Keywords: Athlete dual careers
European Union
Sport competence
Treaty of Lisbon
Issue Date: 2013
Publisher: Routledge (© Taylor & Francis)
Citation: HENRY, I., 2013. Athlete development, athlete rights and athlete welfare: a European Union perspective. International Journal of the History of Sport, 30(4), pp. 356-373.
Abstract: The issue of athlete ‘dual careers’ in elite sport and education or work has received increasing attention over recent years from a whole range of stakeholders. In particular the European Commission has engaged in research and dialogue with a range of stakeholders over the past decade, fuelled in part by the development of a ‘soft’ competence in sport in Article 165 of the Treaty of Lisbon which came into effect in December 2009. This paper traces the nature of the European Union’s interest in this policy issue and in particular the rationale for, and the manner of, EU involvement. Two principal rationales exist for the protection of athletes’ access to education and vocational training, namely (a) a rights-based discourse in which athletes are seen to be denied access to education and vocational training which are protected for other workers or citizens; and (b) a performance-based discourse in which the athlete’s ability to perform in athletic terms is enhanced by virtue of their access to educational opportunities.
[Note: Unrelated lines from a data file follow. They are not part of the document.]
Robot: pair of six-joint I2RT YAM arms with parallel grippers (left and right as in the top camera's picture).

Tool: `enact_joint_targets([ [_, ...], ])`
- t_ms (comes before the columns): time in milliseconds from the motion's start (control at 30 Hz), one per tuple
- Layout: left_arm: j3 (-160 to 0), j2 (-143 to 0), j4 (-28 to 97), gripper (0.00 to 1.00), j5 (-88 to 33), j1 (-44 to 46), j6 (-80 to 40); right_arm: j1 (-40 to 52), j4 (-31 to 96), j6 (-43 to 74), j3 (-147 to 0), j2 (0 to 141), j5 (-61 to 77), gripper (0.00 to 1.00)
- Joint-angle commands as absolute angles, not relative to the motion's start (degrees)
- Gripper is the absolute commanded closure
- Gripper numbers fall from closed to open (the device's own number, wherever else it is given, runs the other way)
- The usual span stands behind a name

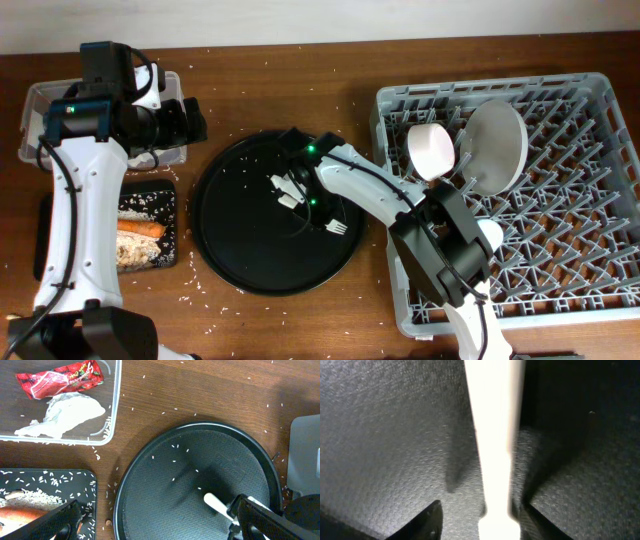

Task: Sort waste into correct bins and load items into the dishwasher rack
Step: 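Grasp the white plastic fork on the tray with the right gripper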

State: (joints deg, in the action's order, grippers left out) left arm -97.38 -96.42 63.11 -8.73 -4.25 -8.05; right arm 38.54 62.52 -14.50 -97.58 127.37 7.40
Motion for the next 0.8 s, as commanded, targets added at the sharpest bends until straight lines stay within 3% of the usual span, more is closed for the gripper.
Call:
enact_joint_targets([
  [0,-97.17,-96.09,63.02,0.01,-8.54,-4.29,-8.12,37.85,62.06,-14.57,-96.9,128.01,6.9,0.64],
  [100,-97.17,-96.09,63.02,0.01,-8.54,-4.29,-8.12,37.85,61.95,-14.57,-96.9,128.75,6.9,0.85],
  [167,-97.17,-96.09,63.02,0.01,-8.54,-4.29,-8.12,37.85,61.95,-14.57,-96.9,128.86,6.87,0.88],
  [200,-97.17,-96.09,63.02,0.01,-8.54,-4.29,-8.12,37.85,62.0,-14.55,-96.9,128.86,6.9,0.94],
  [533,-97.17,-96.09,63.02,0.01,-8.51,-4.29,-8.12,37.87,66.89,-6.83,-99.22,128.86,10.41,0.96],
  [600,-97.17,-96.09,63.02,0.01,-8.51,-4.29,-8.12,37.95,67.09,-4.58,-99.22,128.86,10.63,0.74],
  [633,-97.17,-96.09,63.02,0.01,-8.51,-4.29,-8.12,37.95,67.09,-3.97,-99.11,128.86,10.63,0.55],
  [667,-97.17,-96.09,63.02,0.01,-8.54,-4.29,-8.12,37.98,67.09,-3.97,-99.02,128.86,11.14,0.47],
  [700,-97.17,-96.09,63.02,0.01,-8.54,-4.29,-8.12,37.98,67.07,-3.95,-99.0,128.86,11.44,0.39],
  [767,-97.17,-96.09,63.02,0.01,-8.54,-4.29,-8.12,38.24,66.61,-3.95,-99.0,128.97,11.6,0.36],
])
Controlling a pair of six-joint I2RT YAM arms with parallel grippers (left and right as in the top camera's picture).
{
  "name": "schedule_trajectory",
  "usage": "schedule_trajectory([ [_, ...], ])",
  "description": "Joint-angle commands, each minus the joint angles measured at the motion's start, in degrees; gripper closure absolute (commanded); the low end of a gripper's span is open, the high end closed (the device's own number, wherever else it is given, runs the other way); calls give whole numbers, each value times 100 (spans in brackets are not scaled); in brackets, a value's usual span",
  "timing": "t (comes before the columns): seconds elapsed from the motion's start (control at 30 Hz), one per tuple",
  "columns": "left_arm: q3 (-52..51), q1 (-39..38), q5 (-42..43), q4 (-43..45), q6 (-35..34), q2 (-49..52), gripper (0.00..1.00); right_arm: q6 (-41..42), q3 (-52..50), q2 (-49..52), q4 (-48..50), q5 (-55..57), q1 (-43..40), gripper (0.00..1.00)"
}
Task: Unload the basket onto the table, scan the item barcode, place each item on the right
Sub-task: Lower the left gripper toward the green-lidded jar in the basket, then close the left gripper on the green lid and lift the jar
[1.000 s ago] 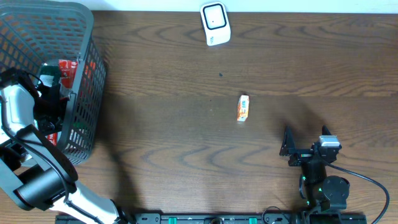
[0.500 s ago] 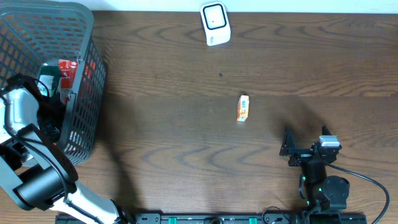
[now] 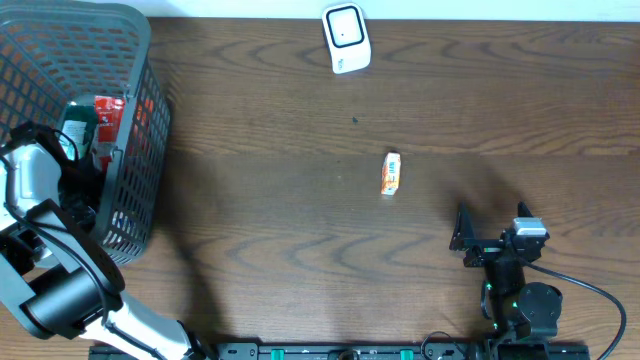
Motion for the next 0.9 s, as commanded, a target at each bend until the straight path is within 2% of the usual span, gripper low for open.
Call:
schedule_trajectory([
  [0.0, 96, 17, -11, -92, -181, -24, 0, 52, -9, -20, -20, -4, -70, 1],
  [0.2, 96, 17, -35, -356, -184, -24, 29, 52, -9, -20, -20, -4, -70, 1],
  [0.4, 146, 17, -57, -328, -190, -24, 44, 52, -9, -20, -20, -4, -70, 1],
  [0.53, 428, 20, -282, -350, -463, -48, 46, 50, -9, -20, -20, -4, -70, 1],
  [0.7, 717, 20, -315, -372, -490, -232, 50, 52, -9, -20, -20, -7, -70, 1],
  [0.87, 730, 17, -315, 0, -588, -444, 50, 52, -9, -20, -20, -7, -70, 1],
])
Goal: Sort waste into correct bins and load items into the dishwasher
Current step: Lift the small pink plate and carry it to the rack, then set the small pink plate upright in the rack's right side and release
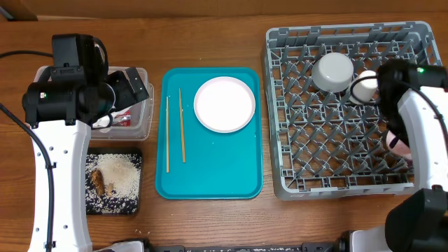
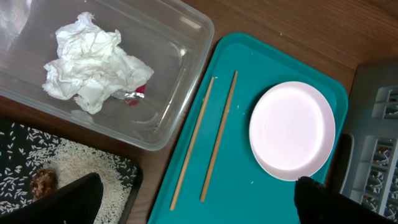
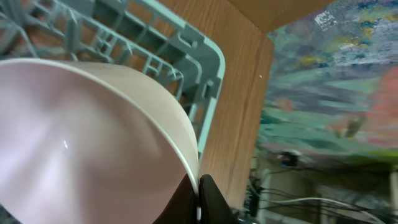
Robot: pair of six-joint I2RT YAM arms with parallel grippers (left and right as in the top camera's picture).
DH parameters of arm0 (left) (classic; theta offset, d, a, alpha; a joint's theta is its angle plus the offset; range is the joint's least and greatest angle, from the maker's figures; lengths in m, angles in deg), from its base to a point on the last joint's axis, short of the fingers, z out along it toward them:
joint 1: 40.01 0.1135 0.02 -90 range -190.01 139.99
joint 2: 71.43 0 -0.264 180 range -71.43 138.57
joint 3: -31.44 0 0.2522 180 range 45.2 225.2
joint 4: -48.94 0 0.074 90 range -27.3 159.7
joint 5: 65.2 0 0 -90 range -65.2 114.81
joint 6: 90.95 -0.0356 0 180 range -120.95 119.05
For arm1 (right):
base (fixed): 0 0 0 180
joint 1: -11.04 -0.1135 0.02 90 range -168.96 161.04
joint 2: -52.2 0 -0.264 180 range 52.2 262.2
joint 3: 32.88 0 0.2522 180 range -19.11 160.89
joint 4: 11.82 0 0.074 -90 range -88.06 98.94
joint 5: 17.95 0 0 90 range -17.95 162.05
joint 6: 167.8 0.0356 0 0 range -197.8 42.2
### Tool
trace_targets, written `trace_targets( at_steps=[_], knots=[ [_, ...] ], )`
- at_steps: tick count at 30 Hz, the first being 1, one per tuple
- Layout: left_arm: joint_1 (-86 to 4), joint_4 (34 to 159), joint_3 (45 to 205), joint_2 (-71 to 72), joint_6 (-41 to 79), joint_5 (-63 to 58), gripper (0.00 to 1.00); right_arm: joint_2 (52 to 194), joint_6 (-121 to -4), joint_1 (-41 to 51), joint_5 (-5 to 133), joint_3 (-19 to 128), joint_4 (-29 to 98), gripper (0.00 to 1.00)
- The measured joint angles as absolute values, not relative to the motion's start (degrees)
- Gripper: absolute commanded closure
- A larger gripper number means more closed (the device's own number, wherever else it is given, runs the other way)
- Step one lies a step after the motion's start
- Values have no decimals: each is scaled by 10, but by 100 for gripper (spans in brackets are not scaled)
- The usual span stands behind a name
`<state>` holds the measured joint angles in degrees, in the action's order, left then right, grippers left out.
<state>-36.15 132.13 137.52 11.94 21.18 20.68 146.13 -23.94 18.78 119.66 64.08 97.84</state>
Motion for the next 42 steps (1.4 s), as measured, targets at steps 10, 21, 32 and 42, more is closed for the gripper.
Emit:
trace_targets(
  at_steps=[10, 21, 32, 42],
  knots=[
    [-361, 1321, 1375, 119, 212, 207, 0, 1485, -238, 150, 1205, 600, 965, 96],
    [-361, 1321, 1375, 119, 212, 207, 0, 1497, -237, 89, 1244, 600, 971, 96],
    [-361, 1321, 1375, 119, 212, 207, 0, 1499, -242, 87, 1239, 600, 971, 79],
    [-361, 1321, 1375, 120, 212, 207, 0, 1502, -245, 87, 1231, 600, 969, 56]
  ],
)
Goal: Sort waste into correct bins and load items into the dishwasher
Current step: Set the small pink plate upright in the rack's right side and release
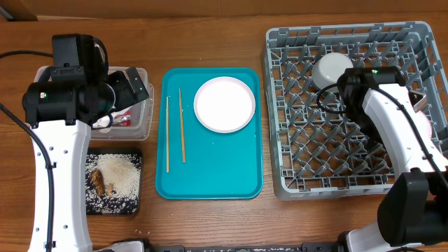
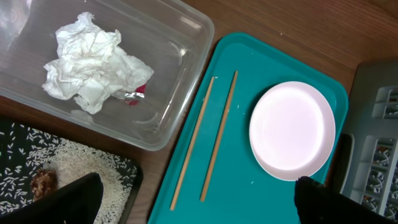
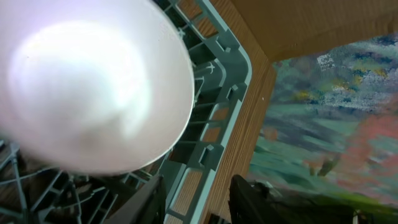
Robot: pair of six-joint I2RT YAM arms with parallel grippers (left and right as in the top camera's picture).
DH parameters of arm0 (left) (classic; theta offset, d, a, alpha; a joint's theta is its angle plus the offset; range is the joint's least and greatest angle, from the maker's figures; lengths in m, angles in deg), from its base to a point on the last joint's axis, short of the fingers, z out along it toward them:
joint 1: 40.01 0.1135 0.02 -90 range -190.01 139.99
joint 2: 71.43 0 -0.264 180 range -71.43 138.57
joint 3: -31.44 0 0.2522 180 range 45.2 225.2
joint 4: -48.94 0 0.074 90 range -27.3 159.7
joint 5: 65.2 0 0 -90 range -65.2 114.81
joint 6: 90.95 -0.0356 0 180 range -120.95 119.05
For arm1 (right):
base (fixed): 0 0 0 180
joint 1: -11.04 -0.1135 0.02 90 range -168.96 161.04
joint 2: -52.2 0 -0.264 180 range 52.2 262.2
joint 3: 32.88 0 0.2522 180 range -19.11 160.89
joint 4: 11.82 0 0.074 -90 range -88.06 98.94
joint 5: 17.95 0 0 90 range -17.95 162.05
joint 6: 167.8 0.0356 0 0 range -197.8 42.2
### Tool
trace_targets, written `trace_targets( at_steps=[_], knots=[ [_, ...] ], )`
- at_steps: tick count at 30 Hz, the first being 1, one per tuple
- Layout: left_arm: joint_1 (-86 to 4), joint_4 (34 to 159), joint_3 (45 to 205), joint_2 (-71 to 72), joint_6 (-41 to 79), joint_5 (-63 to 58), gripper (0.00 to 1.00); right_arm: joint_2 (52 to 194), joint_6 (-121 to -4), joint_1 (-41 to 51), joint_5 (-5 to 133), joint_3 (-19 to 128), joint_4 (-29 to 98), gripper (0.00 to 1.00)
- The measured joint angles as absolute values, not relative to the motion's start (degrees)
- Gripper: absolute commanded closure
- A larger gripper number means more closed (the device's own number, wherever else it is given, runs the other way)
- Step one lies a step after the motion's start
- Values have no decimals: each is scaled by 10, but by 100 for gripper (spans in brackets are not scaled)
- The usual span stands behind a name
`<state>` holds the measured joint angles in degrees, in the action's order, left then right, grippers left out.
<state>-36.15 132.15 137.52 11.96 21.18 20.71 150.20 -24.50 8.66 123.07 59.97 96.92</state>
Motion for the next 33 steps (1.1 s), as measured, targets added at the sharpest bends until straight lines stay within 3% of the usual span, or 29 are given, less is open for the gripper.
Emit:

The paper reviews the relevance of these two rationales, and argues that although the EU engagement with dual careers might rest not on a sports competence but on prior competences relating to workers’ rights and the protection of minors, the identifying of a performance rationale for supporting dual careers may be important in terms of engaging coaches and administrators.
Description: This is an Accepted Manuscript of an article published by Taylor & Francis in International Journal of the History of Sport on 1st March 2013, available online: http://dx.doi.org/10.1080/09523367.2013.765721
Version: Accepted for publication
DOI: 10.1080/09523367.2013.765721
URI: https://dspace.lboro.ac.uk/2134/19325
Publisher Link: http://dx.doi.org/10.1080/09523367.2013.765721
ISSN: 0952-3367
Appears in Collections:Published Articles (Sport, Exercise and Health Sciences)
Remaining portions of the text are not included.